Man, it would be concerning if you were a bird parent from a species that primarily ate fish and your son didn’t want to eat fish, especially considering that, bird-wise, the main way you get fish for your kid is to eat it yourself and then barf it up for them. I can see why you’d write a pleading letter to the editor of the local paper, though it’s pretty funny that said editor would just be like “ditch your ungrateful kid and get with a cat instead.” This may be affected by said editor’s species: Shoe is, as helpfully pointed out by a surprisingly comprehensive table on the Shoe (comic strip) Wikipedia article, a purple martin, a largely insectivore species in contrast to his fish-happy employees Cosmo Fishhawk and Loon. Everything else aside, domestic and feral cats are also one of the main predators of bird species, but the purple martin’s current conservation status is “Least Concern,” so I guess he’s not too worked up about that either.

Heathcliff, 3/10/25

Now that I’m returning to Heathcliff on the regular, I must report that it’s still following its late-era dream logic to surprising and disquieting places.
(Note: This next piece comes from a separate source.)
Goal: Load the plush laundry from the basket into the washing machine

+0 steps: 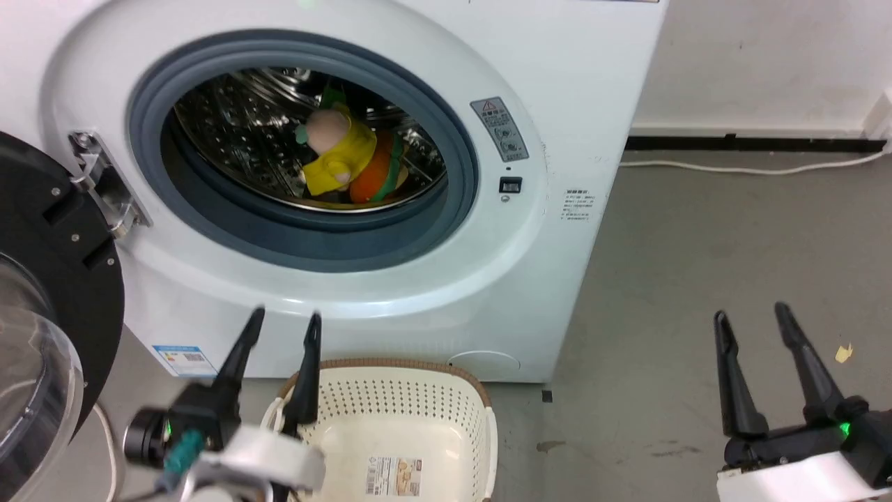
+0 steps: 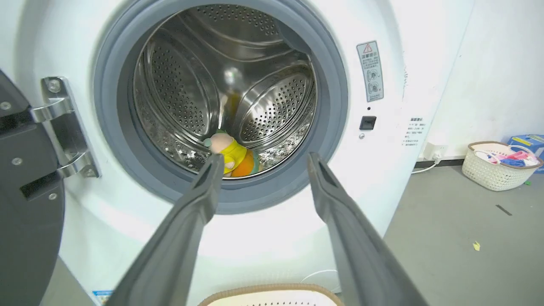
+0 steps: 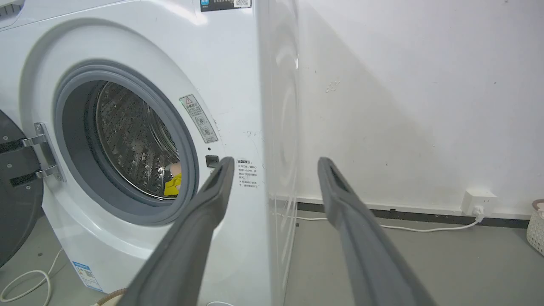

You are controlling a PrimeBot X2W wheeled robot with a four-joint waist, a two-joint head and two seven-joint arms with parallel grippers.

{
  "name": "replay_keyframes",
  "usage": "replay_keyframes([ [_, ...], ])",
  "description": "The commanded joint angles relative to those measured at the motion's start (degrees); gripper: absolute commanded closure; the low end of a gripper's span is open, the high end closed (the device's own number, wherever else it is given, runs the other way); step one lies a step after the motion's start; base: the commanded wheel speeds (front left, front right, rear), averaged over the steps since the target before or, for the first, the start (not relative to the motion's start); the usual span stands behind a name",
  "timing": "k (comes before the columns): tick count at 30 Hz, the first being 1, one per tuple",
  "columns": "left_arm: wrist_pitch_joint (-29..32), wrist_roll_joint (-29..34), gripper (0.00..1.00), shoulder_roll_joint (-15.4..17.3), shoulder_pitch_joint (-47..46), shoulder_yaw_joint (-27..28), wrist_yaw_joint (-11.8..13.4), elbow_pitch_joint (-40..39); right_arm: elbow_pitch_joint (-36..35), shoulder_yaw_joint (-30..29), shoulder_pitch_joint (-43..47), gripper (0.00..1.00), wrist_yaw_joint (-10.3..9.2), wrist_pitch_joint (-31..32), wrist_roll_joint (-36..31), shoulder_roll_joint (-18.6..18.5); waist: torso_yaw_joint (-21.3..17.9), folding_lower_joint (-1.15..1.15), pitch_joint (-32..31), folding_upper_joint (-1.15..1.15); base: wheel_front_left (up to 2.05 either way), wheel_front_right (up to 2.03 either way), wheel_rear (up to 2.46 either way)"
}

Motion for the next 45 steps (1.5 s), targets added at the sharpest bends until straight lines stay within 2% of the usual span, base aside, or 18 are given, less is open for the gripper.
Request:
replay_keyframes([
  [1, -0.2, 0.9, 0.00, -0.2, 1.2, 0.4, 0.5, -0.6, 0.3, 0.0, 1.0, 0.00, -0.04, -0.3, 0.1, 0.0, -0.2, 0.01, -0.5, 0.00, 0.00, 0.00, 0.00],
  [6, -0.2, 4.1, 0.00, -0.8, 5.4, 0.8, 1.1, -2.1, 0.8, 0.3, 2.3, 0.00, -0.04, -0.3, -0.8, 0.0, -0.3, 0.01, -0.8, 0.00, 0.00, 0.00, 0.00],
  [21, -0.2, 6.7, 0.00, -3.1, 6.8, 1.7, -0.7, -3.0, 1.8, 0.4, 2.4, 0.00, -0.04, -0.3, -0.9, 0.0, 0.1, 0.01, -0.8, 0.00, 0.00, 0.00, 0.00],
  [22, 0.0, 6.5, 1.00, -3.2, 6.0, 1.6, -0.5, -2.7, 1.7, 0.3, 1.7, 1.00, 0.00, 0.0, -0.7, 0.0, 0.1, 0.01, -0.8, 0.00, 0.00, 0.00, 0.00],
  [45, 2.2, 7.3, 1.00, -3.7, 6.1, 2.4, -0.1, -3.4, 2.3, 0.7, 1.1, 1.00, 0.00, 2.2, -1.6, 0.0, 0.3, 0.02, -1.2, 0.00, 0.00, 0.00, 0.00],
])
Heathcliff hates dogs, sure. The local dogcatchers are a tight-knit society with their own social institutions, I buy that. Said dogcatcher community respects Heathcliff because of his aforementioned hatred of dogs, makes sense. And so they … get lower back tattoos of Heathcliff’s face? To signal all this information to one another, sexually? Yes, the chain of reasoning holds together, but if the rule you followed brought you to this, of what use was the rule?

Intelligent Life, 3/10/25

I once cruelly but accurately described Intelligent Life as being “about a number of unpleasant people who are obsessed with ‘nerd’ franchises (i.e., most of modern film and TV entertainment) in the most boring way possible.” I guess I should’ve added a compliment about its one redeeming feature, which is that it’s almost never about pissing and shitting. Too late now, I guess!

Pluggers, 3/10/25

Oh, you’re telling me that a plugger will substitute lower-cost calories when the price of a favorite foodstuff goes up? Are they ever so special and financially rational? Should we tell everyone? Should we throw a party? Should we invite Professor Hal Varian, who’s written extensively on economic substitution effects?